La baisse des prix de l’immobilier, y compris dans le domaine du luxe, conjuguée à des taux de crédit avantageux, ont contribué à l’embellie qu’a connu le marché en 2015. Les vendeurs ont pris conscience de la réalité du marché, et ont consenti de fait à baisser leurs prix. De leur côté, les acheteurs ont fait des offres plus raisonnables.

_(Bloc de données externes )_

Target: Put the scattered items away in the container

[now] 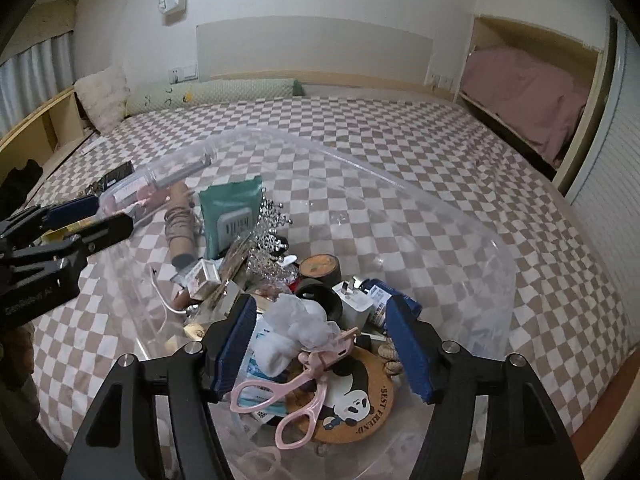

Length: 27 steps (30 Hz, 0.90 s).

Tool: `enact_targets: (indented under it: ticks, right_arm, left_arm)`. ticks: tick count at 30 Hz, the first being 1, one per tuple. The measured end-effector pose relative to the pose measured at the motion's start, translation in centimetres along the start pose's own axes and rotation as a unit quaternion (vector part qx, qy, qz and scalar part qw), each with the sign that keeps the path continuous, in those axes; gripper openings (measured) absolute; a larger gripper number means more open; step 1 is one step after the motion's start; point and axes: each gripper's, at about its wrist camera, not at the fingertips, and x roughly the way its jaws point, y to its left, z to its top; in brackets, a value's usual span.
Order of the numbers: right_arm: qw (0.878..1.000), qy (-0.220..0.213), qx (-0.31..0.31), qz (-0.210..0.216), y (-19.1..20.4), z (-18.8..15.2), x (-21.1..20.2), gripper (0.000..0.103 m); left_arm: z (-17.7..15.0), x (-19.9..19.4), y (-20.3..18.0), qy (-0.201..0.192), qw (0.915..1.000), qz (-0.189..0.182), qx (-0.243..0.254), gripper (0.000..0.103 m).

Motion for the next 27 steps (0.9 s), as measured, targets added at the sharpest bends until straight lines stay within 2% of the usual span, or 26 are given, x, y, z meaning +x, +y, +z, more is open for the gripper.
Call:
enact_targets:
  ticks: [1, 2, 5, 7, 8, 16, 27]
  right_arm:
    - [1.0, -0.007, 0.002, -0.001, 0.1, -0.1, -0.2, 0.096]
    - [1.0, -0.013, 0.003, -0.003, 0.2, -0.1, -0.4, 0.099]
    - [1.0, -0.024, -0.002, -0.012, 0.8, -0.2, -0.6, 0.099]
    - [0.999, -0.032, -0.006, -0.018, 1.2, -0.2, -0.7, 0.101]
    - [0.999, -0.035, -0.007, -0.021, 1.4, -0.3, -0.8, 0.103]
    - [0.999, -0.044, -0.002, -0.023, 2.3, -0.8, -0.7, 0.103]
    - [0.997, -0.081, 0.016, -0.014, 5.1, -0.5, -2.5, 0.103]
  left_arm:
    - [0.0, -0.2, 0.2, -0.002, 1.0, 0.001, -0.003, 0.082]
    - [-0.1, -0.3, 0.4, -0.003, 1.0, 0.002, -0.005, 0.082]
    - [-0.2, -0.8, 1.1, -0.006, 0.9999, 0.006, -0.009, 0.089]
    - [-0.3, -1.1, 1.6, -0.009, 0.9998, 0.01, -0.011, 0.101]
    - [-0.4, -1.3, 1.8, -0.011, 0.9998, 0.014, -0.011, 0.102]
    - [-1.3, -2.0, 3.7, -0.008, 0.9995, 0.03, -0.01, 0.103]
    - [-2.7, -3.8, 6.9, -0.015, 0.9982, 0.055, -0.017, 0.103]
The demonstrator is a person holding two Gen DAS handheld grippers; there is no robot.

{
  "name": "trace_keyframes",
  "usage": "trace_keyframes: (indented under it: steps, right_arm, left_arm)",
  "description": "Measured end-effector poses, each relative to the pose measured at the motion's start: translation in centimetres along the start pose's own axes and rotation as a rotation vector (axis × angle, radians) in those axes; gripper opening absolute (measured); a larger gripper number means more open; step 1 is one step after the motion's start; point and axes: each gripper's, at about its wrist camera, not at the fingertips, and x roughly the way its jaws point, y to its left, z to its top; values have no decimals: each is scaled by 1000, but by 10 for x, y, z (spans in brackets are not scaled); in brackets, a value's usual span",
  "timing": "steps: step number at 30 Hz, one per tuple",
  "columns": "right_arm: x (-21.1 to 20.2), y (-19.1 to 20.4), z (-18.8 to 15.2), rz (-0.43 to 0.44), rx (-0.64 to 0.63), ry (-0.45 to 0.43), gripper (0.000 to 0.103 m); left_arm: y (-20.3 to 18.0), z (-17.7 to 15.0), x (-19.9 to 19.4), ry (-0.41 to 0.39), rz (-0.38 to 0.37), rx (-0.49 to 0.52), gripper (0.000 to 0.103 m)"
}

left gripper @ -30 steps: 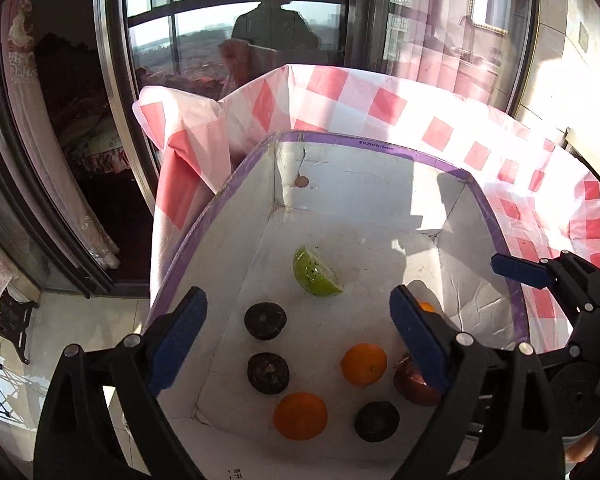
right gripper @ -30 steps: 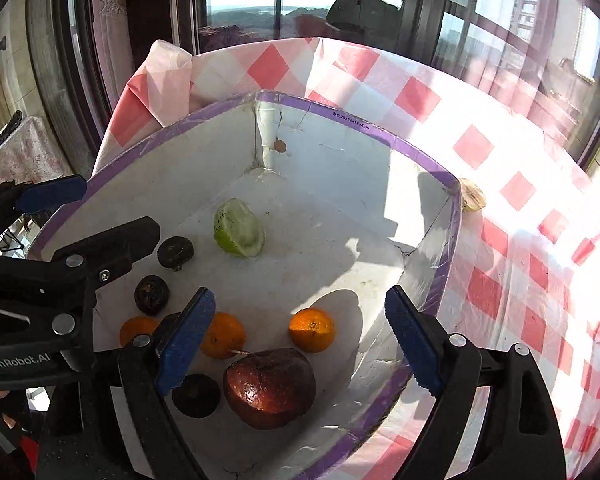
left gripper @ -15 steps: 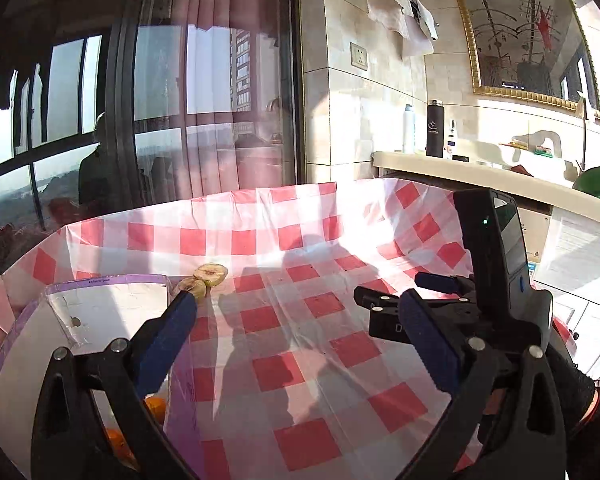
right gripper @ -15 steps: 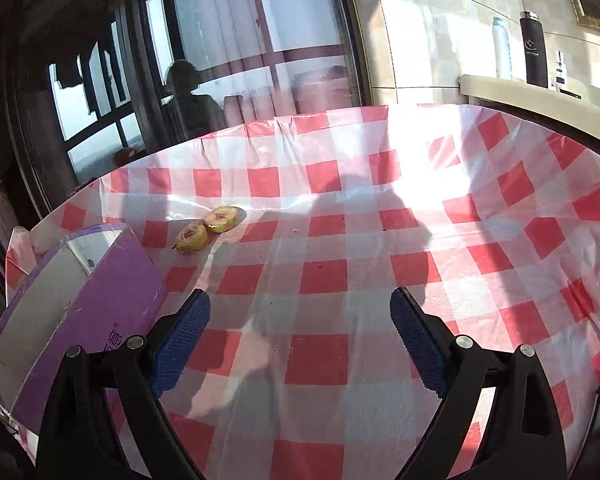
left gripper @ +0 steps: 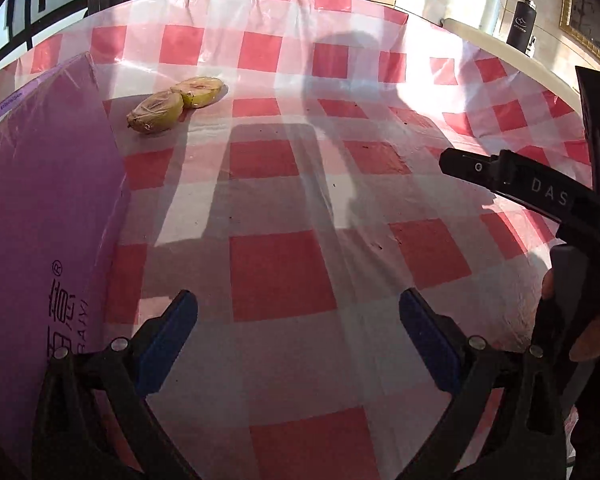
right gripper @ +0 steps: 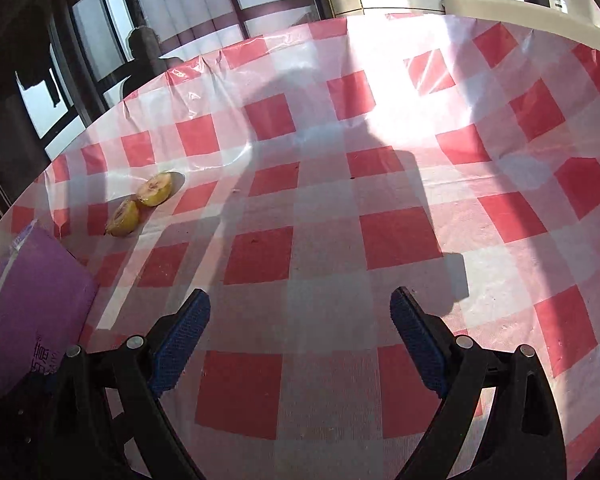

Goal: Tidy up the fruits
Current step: 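Withdraw both tools from the box back over the tablecloth, then grasp a pear half with the right gripper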

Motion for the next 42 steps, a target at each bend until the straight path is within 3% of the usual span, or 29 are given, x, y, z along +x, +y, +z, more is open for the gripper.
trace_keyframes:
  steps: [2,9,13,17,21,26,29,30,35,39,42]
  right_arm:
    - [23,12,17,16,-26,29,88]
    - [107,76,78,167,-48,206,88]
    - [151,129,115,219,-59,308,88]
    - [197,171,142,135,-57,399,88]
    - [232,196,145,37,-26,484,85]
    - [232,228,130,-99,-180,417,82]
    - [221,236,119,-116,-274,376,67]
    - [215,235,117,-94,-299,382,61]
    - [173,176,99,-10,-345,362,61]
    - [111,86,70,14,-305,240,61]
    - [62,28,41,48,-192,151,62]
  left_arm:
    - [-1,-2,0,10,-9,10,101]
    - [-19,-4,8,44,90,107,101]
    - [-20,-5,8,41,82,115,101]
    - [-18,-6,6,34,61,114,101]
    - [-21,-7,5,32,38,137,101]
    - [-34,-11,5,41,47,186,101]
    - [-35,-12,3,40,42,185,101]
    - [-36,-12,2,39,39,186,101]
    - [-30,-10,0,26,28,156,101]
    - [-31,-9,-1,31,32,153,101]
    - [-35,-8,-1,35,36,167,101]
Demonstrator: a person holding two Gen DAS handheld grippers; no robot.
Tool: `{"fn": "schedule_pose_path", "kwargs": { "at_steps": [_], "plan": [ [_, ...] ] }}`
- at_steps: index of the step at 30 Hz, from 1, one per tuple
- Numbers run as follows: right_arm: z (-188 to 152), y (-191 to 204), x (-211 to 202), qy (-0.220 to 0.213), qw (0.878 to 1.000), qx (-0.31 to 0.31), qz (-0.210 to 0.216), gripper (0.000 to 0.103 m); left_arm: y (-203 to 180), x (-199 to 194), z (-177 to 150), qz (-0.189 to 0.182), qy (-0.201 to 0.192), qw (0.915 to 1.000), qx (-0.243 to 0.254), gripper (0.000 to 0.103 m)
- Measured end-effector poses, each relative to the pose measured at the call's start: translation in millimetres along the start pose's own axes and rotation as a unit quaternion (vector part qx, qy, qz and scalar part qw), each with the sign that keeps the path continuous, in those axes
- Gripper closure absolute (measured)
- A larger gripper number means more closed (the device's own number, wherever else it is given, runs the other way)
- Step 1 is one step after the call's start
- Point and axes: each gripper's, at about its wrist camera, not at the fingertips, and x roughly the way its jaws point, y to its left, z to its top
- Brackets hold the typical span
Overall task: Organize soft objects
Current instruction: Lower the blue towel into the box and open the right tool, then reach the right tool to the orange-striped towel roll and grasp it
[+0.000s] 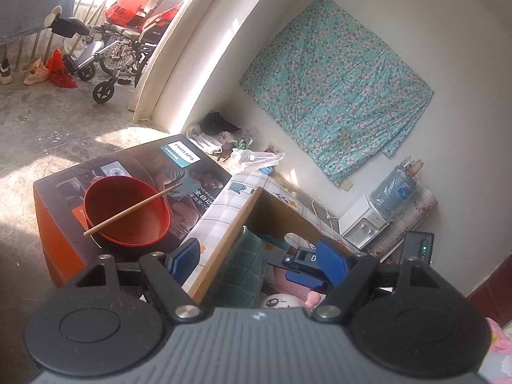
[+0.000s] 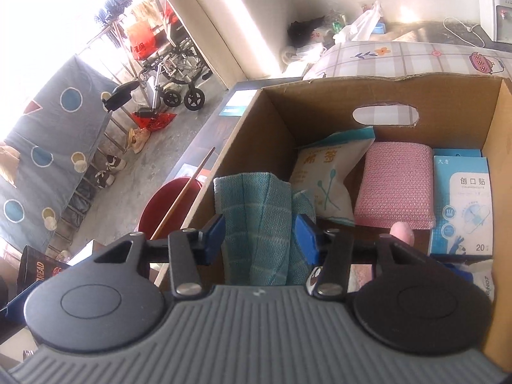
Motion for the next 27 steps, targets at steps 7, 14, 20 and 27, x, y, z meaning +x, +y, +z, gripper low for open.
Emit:
{"fn": "schedule_pose_path", "kwargs": {
  "at_steps": [7,14,20,27],
  "plan": [
    [-15,-4,-46,-0.041,0.999,0.000,0.029,0.062,-14,-23,-2,0.019,-0.044,0.9980,0.040,0.014],
    [-58,-43,-155,-0.135,0.991,0.010,0.021,0.059,-50,-34,-17,-0.030,-0.042,0.9947,0.089,0.008],
    [-115,-92,-248,-0.216,0.975,0.032,-0.037,0.056,-99,-37,-56,-0.083,-0.024,0.9841,0.155,0.007],
    [-191,-146,-316,-0.245,0.959,0.056,-0.134,0.053,-163,-41,-135,-0.173,0.031,0.9569,0.231,0.007]
  ]
}}
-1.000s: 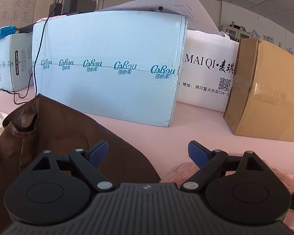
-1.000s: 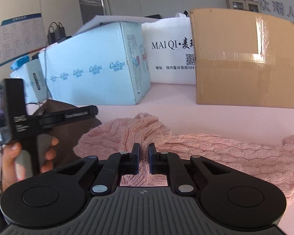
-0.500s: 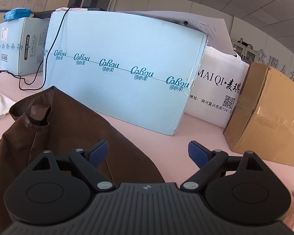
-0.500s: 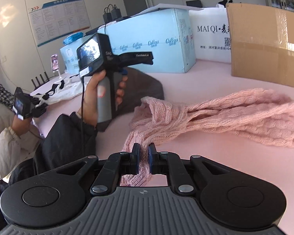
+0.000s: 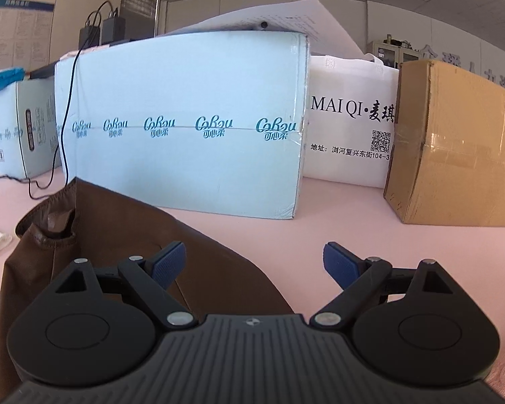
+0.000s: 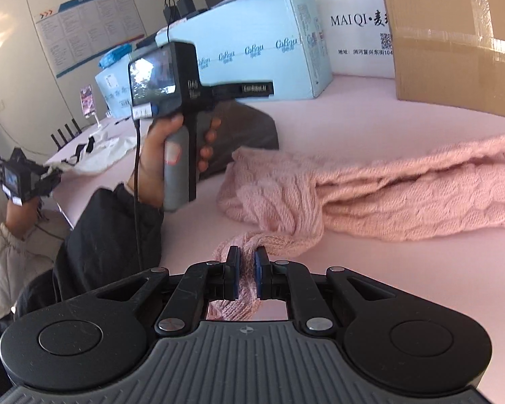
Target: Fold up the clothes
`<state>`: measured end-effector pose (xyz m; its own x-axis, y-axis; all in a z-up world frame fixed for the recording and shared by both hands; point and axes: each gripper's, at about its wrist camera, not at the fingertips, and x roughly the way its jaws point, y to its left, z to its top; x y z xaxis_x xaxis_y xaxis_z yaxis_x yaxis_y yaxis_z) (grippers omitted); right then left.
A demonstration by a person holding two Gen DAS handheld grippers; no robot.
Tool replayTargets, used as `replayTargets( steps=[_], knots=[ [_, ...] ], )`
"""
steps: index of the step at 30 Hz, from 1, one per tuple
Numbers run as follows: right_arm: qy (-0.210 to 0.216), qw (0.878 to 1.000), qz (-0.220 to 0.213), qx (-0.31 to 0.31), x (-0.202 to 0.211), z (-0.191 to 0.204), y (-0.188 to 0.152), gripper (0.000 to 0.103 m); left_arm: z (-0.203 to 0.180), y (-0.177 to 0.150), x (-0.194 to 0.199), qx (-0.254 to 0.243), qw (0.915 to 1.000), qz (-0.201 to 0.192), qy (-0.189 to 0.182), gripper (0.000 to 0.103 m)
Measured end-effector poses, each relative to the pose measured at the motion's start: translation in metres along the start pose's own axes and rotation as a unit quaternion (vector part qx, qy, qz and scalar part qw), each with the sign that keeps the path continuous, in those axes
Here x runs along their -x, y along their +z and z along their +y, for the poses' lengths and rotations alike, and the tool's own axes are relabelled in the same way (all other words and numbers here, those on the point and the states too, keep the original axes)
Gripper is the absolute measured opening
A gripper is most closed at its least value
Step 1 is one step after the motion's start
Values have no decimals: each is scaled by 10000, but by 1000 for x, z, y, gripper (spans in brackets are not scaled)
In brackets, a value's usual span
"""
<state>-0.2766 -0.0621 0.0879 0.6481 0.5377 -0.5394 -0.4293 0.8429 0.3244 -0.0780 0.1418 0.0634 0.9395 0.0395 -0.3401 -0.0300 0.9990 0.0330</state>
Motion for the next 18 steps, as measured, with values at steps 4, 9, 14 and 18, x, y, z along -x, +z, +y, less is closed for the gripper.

Cette tendance devrait se poursuivre en 2016 : 59% des acteurs du marché sont persuadés que cette baisse des prix va continuer dans les 6 premiers mois de l’année 2016.

Quels biens pour quels quartiers ?

Le secteur de l’immobilier de luxe englobe les biens dits « de prestige », à savoir des biens considérés comme rares parce qu’ils bénéficient d’une architecture particulière et/ou d’un emplacement privilégié et/ou d’un passé historique unique. Le second filtre, décisif, est le prix : par son caractère élitiste et prohibitif, il signale le prestige du bien. On parle ainsi de surfaces comprises entre 180 et 500m2.

Le portefeuille des biens de prestige s’est élargie du fait de la disette des années précédentes. Voici le détail des quartiers privilégiés :

  • L’Ouest de la capitale (8e, 16e et 17e arrondissements) et la rive gauche (5e, 6e et 7e) restent toujours privilégiés par les investisseurs étrangers. La clientèle moyen-orientale, en particulier, se focalise sur les adresses les plus prestigieuses de la ville, celles du Triangle d’Or formé par les avenues Montaigne et George V et par la rue François 1er.
  • Pour les investisseurs français, on note une demande accrue du côté des 9e, 10e et 11e arrondissements, et dans les 14e et 15e pour des maisons. Ces acheteurs optent pour des quartiers plutôt résidentiels, avec des biens situés près des points d’intérêts (commerces, écoles et établissements de santé).

En 2016, le marché de l’immobilier de luxe parisien devrait continuer de profiter aussi bien aux uns qu’aux autres, les biens visés n’étant pas exactement les mêmes.